VSBA renovated and expanded Palmer Hall, Princeton University’s original physics laboratory, to house the new Frist Campus Center. The University first proposed a campus center in the 1920s, but the project wasn’t undertaken until the 1990s. Palmer Hall, historically significant though deteriorated and underutilized at the periphery of the traditional campus core, over time became the geographical center of the changing campus. Paths linking academic, social, recreational, and residential activities intersected at the site.
The design for the campus center is organized to reinforce these paths and establish the facility as a locus of activity along these routes -- at once a destination and point of passage and casual interaction. The primary procession through the facility follows the terraced grading of the site. Visitors approaching from the north flow through a new arcade, designed as an extension of the existing building, into entries at Palmer’s lower level and move south through a series of “streets” lined with shops, student mail and information boards. At the end of these paths is a light-filled lounge overlooking an atrium with views opening out to the south. A generous flight of stairs leads further down to a dining room which opens south onto a terrace and lawn. Multiple entries are provided at this level for those approaching from the south.
The adaptation of an existing building is appropriate for a campus center, providing discovered places and lived-in spaces for a mix of uses. As a form of generic loft building -- with repetitive, generous spaces readily adapted for multiple uses -- Palmer provides for many aspects of the Campus Center program. These spaces are juxtaposed with open and flowing spaces appropriate to the new construction and constituting the south face of the building as a whole.
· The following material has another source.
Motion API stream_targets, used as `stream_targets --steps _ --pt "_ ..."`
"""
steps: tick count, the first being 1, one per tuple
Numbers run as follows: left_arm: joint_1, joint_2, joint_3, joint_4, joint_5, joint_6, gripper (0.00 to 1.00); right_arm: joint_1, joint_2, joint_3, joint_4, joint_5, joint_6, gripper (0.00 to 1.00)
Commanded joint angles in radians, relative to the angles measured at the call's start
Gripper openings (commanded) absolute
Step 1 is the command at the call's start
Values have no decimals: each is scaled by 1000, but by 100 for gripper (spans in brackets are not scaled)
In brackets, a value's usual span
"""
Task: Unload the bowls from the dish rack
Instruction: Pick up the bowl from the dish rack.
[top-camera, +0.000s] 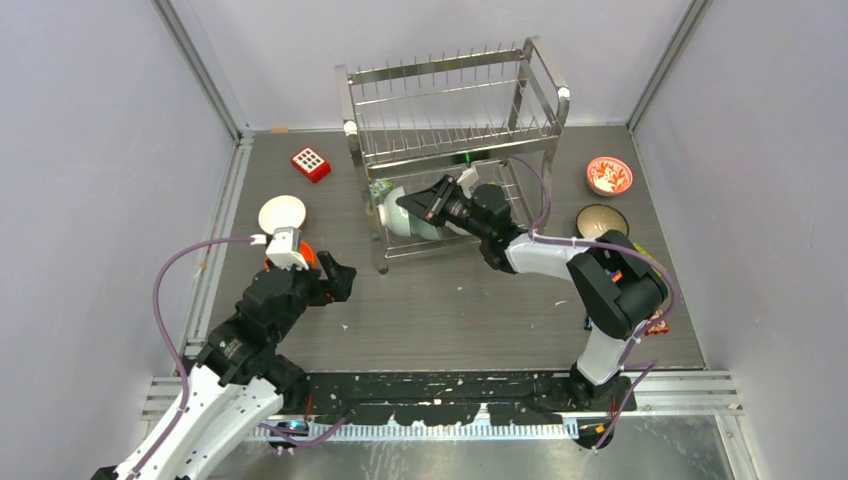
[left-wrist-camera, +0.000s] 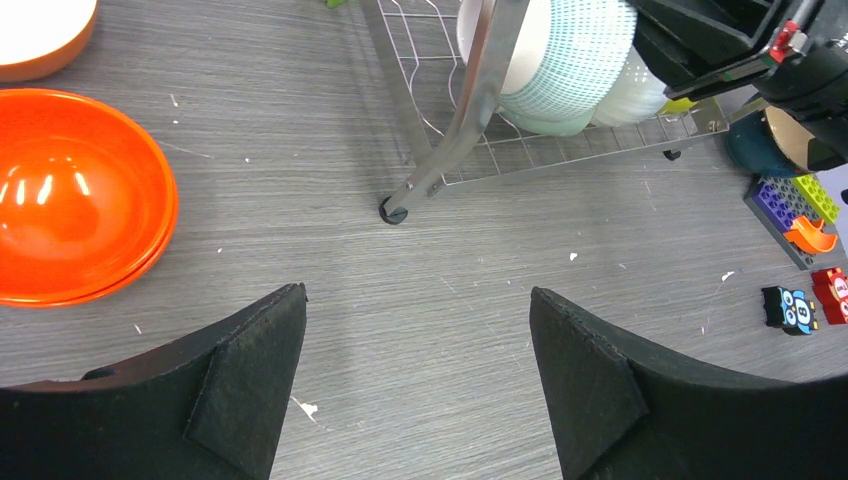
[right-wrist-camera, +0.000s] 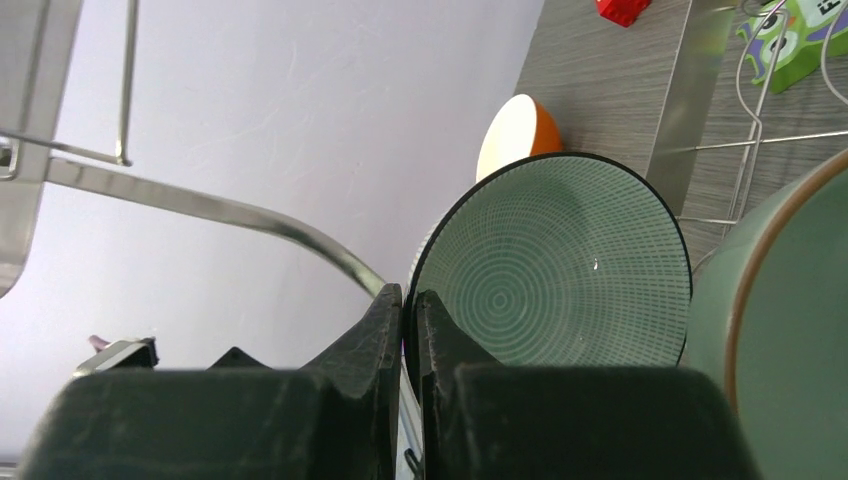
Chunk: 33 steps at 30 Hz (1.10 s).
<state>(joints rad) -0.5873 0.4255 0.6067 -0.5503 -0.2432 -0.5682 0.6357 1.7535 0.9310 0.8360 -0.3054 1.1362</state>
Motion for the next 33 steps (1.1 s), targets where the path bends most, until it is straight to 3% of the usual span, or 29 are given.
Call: stream_targets --steps 1,18,33 --pt "-3 -1 0 33 -4 6 83 -11 -90 -16 149 -22 43 1" --pt "-3 -21 4 27 -14 5 83 -22 -328 -96 -35 -105 -39 1" --pt "-3 -84 -3 32 4 -6 84 57 -659 -164 -500 -38 -261 1"
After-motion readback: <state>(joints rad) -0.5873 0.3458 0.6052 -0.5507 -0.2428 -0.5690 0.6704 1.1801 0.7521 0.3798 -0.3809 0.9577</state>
The new arcade and multiple entries at the north face make more public the rather private and closed facade of Palmer, while respecting the beautiful quality of the Jacobean style of its architecture. But there is no ambiguity between new and existing in the complex. The south, window-walled facade cloaking the wing of new construction represents the singular nature of the Frist Campus Center -- a communal entity and a place of community. At night the lighted interior is opened-up, displaying multiple architectural layers and a rich mix of activity.